Famous creature effects duo, Alec Gillis and Tom Woodruff Jr, bring Goro to life, and while they do deliver an admirable amount of subtlety and nuance to the animatronics’ performance such as the Shokan flexing his fingers while sitting on his throne, Goro’s look and movements fall into a stiff and stilted uncanny valley even back in 1995. Goro’s expressions and articulations have the same limitations and shortcomings of Chucky from the Child’s Play franchise; however, given that serial killer Charles Lee Ray inhabits a doll, the robotic movement feels appropriate. Goro, by contrast, is a living, breathing humanoid who should have the same fluidity and dynamics as a living, breathing human as he is basically just a human with four arms. However, he does not. I cannot fault Gillis and Woodruff, though, because we tend to be more attuned to extraordinarily fine details of our own species, and I don’t think even the late, great Stan Winston could overcome that in 1995 (I mean, these guys got their start in Mr. Winston’s shop.)

A nice visual nod to the game: Shang Tsung watches from a throne in the background just like he does in Mortal Kombat 1.
I never liked the idea of Shang Tsung summoning physical manifestations of the souls he’s stolen. It just seems like a movie gimmick that doesn’t serve a purpose or represent the game in any way. I would much rather have seen him actually transform into these warriors and fight Liu Kang mano a mano.
Of course, Mortal Kombat’s most infamous stage, The Pit, makes an appearance. There’s actually a reference to Mortal Kombat II’s The Pit II much earlier in the film when the three heroes pursue Shang Tsung after the feast scene.

Lastly, my favorite MK character, Kitana, makes more or less a series of walk-on cameos sans fans and sans mask, which I actually appreciate. Even in 1995, I recognized that fighting games featured prohibitively large casts of characters to explore in a single action flick (thank you, Street Fighter) and also Kitana didn’t appear in the games until the second tournament, so technically she shouldn’t be there at all. Thus, I’m fine with her sitting on the sideline for the first movie, helping the heroes in more subtle ways. Even though she’s not given much to do, Talisa Soto brings a calm stoicism to the 10,000 year-old princess that fits the character while providing contrast to the other combatants.
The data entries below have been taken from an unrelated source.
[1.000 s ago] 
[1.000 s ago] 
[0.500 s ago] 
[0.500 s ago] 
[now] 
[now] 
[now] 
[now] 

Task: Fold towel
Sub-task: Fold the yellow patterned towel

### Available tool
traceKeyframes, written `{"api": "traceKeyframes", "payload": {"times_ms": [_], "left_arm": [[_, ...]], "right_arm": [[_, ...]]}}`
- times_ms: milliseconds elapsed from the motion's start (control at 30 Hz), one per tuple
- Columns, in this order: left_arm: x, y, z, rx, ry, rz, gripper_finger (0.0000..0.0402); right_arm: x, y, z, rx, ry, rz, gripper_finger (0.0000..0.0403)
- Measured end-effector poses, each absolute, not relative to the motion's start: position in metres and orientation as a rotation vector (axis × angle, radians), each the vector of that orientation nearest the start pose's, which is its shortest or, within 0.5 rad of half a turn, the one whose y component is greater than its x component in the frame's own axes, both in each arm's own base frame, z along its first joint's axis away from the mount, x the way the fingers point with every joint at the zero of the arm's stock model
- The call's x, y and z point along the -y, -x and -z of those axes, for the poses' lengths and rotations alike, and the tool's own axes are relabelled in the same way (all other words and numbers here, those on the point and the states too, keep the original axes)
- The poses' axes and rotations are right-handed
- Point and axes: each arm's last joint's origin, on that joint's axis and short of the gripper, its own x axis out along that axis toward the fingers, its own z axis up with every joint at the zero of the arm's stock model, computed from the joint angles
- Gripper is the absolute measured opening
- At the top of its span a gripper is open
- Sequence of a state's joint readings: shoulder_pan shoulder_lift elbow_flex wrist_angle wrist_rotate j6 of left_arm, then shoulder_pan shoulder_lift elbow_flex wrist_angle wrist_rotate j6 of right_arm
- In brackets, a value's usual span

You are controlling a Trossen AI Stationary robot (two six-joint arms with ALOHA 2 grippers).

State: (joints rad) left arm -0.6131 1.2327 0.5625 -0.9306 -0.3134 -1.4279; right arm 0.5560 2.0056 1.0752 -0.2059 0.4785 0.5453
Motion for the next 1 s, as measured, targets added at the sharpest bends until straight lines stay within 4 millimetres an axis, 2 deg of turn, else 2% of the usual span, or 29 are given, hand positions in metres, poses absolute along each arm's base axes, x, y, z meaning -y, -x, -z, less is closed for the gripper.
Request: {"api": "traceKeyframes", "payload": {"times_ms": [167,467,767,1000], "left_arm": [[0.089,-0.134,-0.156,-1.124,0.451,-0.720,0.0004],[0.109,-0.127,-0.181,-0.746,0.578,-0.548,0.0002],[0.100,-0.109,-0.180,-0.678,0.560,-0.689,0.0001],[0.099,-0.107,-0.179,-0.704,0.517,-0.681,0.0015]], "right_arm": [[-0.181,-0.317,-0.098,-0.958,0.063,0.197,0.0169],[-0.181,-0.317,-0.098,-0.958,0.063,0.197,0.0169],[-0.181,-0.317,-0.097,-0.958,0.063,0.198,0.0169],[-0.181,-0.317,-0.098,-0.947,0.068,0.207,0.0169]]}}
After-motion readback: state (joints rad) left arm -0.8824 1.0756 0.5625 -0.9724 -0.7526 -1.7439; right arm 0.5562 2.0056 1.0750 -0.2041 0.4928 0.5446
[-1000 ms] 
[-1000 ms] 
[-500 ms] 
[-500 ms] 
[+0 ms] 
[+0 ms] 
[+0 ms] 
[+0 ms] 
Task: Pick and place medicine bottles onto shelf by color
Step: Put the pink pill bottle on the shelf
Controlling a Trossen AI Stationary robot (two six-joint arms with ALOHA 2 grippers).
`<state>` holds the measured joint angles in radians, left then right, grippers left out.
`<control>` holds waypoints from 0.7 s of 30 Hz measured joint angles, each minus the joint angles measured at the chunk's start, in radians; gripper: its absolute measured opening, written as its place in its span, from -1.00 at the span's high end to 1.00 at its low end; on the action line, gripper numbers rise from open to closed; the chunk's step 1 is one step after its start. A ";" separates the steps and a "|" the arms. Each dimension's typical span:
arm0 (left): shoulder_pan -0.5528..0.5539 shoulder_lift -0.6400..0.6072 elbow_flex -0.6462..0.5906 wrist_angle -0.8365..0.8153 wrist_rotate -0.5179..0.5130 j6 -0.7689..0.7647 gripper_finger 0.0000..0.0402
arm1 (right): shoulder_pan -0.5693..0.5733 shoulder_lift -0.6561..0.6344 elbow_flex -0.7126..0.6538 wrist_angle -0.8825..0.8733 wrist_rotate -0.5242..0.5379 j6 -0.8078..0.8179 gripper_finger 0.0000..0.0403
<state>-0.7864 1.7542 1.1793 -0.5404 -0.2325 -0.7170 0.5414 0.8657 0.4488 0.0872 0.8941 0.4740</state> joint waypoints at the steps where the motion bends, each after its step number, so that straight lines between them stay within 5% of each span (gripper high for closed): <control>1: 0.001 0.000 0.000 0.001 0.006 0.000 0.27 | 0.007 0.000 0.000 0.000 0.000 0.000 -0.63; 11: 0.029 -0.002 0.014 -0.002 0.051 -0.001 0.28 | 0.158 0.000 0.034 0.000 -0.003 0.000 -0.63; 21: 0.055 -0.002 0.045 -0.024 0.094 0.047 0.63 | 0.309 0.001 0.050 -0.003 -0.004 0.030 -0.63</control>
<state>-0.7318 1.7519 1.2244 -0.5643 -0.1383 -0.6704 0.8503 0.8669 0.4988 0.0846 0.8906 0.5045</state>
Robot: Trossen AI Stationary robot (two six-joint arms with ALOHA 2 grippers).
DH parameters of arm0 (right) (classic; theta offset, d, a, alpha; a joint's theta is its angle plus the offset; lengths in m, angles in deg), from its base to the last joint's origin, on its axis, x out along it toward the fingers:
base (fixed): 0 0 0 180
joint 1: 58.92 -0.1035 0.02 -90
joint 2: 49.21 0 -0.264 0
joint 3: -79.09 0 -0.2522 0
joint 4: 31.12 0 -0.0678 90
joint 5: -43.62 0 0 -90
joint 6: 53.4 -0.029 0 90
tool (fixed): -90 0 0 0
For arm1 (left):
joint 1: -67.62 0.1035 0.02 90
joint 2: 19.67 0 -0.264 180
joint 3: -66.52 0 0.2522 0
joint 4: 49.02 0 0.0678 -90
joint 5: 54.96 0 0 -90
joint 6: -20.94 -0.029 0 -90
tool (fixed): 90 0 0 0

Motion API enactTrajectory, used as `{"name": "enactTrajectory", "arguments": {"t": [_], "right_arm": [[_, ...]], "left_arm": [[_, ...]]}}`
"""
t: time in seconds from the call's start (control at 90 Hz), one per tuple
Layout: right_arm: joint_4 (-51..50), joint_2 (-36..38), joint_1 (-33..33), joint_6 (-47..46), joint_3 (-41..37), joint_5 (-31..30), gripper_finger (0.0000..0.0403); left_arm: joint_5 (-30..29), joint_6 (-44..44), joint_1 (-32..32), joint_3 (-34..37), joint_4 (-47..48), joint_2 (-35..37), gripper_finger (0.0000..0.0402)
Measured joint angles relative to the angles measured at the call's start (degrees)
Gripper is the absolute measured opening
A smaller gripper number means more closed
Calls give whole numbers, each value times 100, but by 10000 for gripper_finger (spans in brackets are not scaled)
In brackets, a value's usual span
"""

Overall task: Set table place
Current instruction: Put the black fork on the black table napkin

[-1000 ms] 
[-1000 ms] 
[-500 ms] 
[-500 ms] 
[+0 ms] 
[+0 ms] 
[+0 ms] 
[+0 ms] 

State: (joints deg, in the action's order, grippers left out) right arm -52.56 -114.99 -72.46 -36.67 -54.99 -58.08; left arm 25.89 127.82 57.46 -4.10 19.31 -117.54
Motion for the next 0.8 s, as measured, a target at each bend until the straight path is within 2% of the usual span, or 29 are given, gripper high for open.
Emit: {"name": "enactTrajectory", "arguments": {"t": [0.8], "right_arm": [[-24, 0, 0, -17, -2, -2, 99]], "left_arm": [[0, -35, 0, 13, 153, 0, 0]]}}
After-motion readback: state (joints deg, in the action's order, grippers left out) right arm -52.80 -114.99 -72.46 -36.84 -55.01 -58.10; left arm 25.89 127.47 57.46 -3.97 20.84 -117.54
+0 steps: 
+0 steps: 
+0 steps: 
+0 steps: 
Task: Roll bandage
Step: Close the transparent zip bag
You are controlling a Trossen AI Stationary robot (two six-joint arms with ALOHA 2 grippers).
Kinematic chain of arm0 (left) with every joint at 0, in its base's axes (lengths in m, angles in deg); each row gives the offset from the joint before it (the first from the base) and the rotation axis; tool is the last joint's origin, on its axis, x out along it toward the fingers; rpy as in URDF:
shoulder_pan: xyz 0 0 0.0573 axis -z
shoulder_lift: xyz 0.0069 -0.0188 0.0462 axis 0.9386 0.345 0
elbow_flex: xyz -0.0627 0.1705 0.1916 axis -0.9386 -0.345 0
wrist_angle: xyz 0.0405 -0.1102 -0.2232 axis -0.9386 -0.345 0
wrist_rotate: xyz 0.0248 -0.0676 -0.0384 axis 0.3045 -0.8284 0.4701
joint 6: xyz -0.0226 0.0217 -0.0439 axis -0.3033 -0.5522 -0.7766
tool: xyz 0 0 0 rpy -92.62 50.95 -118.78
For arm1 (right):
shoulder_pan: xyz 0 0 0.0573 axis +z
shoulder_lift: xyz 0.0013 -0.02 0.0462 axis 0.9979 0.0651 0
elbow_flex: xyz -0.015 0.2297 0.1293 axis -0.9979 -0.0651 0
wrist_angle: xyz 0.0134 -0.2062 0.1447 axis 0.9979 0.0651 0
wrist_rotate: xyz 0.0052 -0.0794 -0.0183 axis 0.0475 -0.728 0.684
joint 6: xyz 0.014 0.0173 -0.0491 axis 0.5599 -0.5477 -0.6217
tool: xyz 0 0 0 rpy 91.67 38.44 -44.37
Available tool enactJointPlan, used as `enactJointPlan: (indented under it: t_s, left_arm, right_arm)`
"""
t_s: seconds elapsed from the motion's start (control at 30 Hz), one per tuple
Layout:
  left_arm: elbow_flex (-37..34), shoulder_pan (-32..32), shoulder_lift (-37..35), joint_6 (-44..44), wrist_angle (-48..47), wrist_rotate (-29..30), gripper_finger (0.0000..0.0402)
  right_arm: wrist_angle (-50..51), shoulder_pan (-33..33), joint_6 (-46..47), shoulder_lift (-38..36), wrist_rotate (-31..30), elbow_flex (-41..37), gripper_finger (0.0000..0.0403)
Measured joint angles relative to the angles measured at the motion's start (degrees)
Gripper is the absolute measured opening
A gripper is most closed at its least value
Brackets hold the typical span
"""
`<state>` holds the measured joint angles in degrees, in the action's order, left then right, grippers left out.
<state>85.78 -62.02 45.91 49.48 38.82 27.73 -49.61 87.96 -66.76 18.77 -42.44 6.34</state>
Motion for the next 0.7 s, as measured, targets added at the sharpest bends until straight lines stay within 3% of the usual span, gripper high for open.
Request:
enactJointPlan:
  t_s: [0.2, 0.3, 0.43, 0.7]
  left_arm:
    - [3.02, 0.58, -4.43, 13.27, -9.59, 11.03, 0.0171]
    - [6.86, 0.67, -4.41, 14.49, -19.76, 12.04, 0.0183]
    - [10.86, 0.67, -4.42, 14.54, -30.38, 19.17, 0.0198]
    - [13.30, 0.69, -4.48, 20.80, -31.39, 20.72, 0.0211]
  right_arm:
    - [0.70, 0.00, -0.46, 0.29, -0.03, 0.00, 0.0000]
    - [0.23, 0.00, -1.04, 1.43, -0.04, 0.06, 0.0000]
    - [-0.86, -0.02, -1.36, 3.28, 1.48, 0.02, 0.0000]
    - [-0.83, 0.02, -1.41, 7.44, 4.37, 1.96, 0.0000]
So all in all, Mortal Kombat presents the characters perfectly ... to a fault. In fighting games, the special moves truly define the characters, and those special moves are almost always ridiculous. While that ridiculousness feels at home in a video game, in movies they shatter disbelief. Take for example Sonya’s handstand grab. Her fight with Kano is actually reasonably realistic. She uses her speed to get numerous hits in on him, and he bounces back with relative ease; by contrast, both of his two blows absolutely devastate her. And then Sonya does her handstand grab, and Kano walks into it. You can’t miss it either. He charges forward and just stops, letting her wrap her legs around his throat which literally does nothing as she just locks her ankles behind his neck, leaving herself completely defenseless with her back to him while her arms support her weight. Maybe I could buy it if she delivered consecutive roundhouse kicks to his face and staggered him, using her signature attack to finish off a defenseless, punch-drunk man. But as is, it just takes me out of the moment even if I do like the follow up where she snaps his neck.

Or take for example the best fight in the movie: Liu Kang versus Reptile. Granted, it indulges in its share of over-the-top cinematic flourishes such as combatants flying when struck with a powerful kick that sends them crashing into a wall or pillar. However, it’s actually very restrained and relies mostly on basic but rapid-fire strikes, turning to acrobatics only to transition to another part of the set where it can use stairs, tables, and other features of the room in an effort to keep the fight fresh and entertaining (very successfully, I might add.) And I especially like that across the fight, Reptile gets weaker and weaker with Liu Kang at one point marching towards him like an unstoppable juggernaut. And then it ends with MKII’s bicycle kick where Liu Kang launches himself into an airborne flurry of kicks, and if that doesn’t take you out of the moment, Reptile flying straight backwards flipping around and around and around in slow motion through a hole in the wall will. Most fights walk that line of realistic and fantastic perfectly ... and then spoils everything by going into full blown silly land.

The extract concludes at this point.